Modèle de pagne nigerienne

14. Februar 2019 at 16:02

Nous avons utilisé l`approche de la probabilité maximale avec le léopard (P. pardus) et le tigre (P. tigris) comme groupes de sortie pour les séquences mitochondriales du cytochrome b pour décrire les schémas phylogénétiques parmi les séquences. En utilisant le programme NETWORK v 4.6.1.2 (http://www.fluxux-engineering.com/network_terms.htm), un réseau haplotype a été généré pour les séquences afin d`obtenir des informations supplémentaires sur les relations entre les haplotypes et les populations de Lions nigérians. Nous avons obtenu des séquences pour les huit échantillons couvrant 944 BP du gène du cytochrome b. Les échantillons analysés n`ont montré aucune variation de séquence dans les deux sites d`étude nigérians mais différaient de 0,4% entre ces sites. L`analyse phylogénétique du cytochrome b a montré que la grappe de Lions nigérianes avec 96% de soutien bootstrap dans le clade y compris les Lions de l`Afrique de l`Ouest et du centre et l`Inde (Fig. (Fig. 2).

2). Il est intéressant de noter que les deux populations nigérianes ont été séparées phylogénétiquement: les Lions du parc national de Kainji-Lake, dans l`ouest du Nigeria, regroupés avec des Lions au Bénin (avec 83% de soutien bootstrap), tandis que la population de la réserve de gibier de Yankari, dans le centre le nord-est du Nigéria est regroupé avec des Lions du Cameroun et quelques autres pays (92% bootstrap; Fig. Fig. 2). 2). Le réseau haplotype (Fig. (Fig. 3) 3) montre que l`haplotype de la population de lions dans la réserve de gibier de Yankari diffère par deux mutations de l`haplotype commun et répandu qui se trouve au Maroc, au Tchad, au Cameroun et en Angola. L`haplotype trouvé dans le parc national de Kainji-Lake est identique à l`haplotype des Lions au Bénin, différant par cinq mutations de l`haplotype Yankari et par six mutations de l`haplotype indien (Fig. (Fig. 33). le regroupement du Lion nigérian avec les Lions d`Afrique occidentale et centrale ainsi que l`Inde montre leur spécificité génétique ainsi que taxonomique par rapport aux Lions d`Afrique orientale et australe.
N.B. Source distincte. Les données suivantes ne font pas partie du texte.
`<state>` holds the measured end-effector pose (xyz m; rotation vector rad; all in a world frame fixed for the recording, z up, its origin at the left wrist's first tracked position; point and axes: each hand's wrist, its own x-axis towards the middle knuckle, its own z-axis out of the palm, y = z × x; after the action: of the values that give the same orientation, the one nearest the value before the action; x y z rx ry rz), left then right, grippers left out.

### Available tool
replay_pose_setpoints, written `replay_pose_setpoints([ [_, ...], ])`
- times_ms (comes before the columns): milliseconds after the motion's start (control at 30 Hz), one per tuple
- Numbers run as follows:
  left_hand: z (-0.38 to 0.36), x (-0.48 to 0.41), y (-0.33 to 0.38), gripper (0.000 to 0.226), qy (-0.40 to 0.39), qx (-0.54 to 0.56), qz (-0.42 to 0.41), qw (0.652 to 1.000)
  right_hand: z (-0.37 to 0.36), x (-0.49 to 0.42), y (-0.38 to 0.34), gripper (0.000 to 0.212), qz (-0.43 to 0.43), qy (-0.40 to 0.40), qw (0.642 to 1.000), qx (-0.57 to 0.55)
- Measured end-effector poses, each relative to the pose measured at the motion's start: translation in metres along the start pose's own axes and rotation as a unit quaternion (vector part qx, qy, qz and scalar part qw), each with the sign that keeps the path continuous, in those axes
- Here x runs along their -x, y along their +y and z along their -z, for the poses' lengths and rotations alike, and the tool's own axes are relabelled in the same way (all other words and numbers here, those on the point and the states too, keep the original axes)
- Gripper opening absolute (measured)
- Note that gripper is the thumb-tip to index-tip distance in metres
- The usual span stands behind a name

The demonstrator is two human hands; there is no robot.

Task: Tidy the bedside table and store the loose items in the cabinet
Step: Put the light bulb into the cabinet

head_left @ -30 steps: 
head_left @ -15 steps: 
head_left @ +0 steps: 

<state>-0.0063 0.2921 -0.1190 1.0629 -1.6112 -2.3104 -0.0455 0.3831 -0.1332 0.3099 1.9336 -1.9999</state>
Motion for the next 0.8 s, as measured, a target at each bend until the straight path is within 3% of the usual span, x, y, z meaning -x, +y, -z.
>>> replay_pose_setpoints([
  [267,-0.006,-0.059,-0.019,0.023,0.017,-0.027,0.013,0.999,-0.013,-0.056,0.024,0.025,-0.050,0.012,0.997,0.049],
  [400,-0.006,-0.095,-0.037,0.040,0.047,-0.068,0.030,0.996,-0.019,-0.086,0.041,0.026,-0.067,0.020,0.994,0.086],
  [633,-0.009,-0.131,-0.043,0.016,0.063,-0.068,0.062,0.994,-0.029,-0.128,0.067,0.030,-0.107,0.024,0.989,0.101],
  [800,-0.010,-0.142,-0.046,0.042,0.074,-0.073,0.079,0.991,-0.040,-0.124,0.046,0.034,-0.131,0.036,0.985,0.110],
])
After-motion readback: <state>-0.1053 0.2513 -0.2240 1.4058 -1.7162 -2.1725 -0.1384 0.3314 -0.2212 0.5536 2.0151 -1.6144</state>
Ainsi, il pourrait être nécessaire de réviser les deux sous-espèces de Lions actuellement reconnues (Lion d`Afrique P. Leo Leo, Linneaus 1758 et le Lion d`Asie P. leo persica, Meyer 1826; O`Brien et al. 1987). Des extraits d`ADN fécal du Lion provenant de quatre individus de la réserve de gibier de Yankari et du parc national de Kainji-Lake (au nord-est et à l`ouest du Nigeria, respectivement) ont été séquencés pour le gène mitochondrial du cytochrome b. Les séquences ont été alignées sur des séquences de référence de Lion 61 d`autres parties de l`Afrique et de l`Inde. Les données de séquence ont été analysées plus avant pour la construction d`arbres phylogénétiques en utilisant l`approche de la probabilité maximale pour décrire les schémas phylogénétiques de la distribution entre les séquences. Nos résultats montrent que les Lions nigérians se regroupent avec des Lions d`Afrique de l`Ouest et du centre.

À l`échelle géographique plus restreinte, les Lions du parc national de Kainji-Lake, dans l`ouest du Nigéria, ont été regroupés avec des Lions du Bénin (situés à l`ouest du Nigéria), tandis que les Lions de la réserve de gibier de Yankari, dans le centre du nord-est du Nigéria, ont regroupé les populations Cameroun (situé à l`est du Nigeria).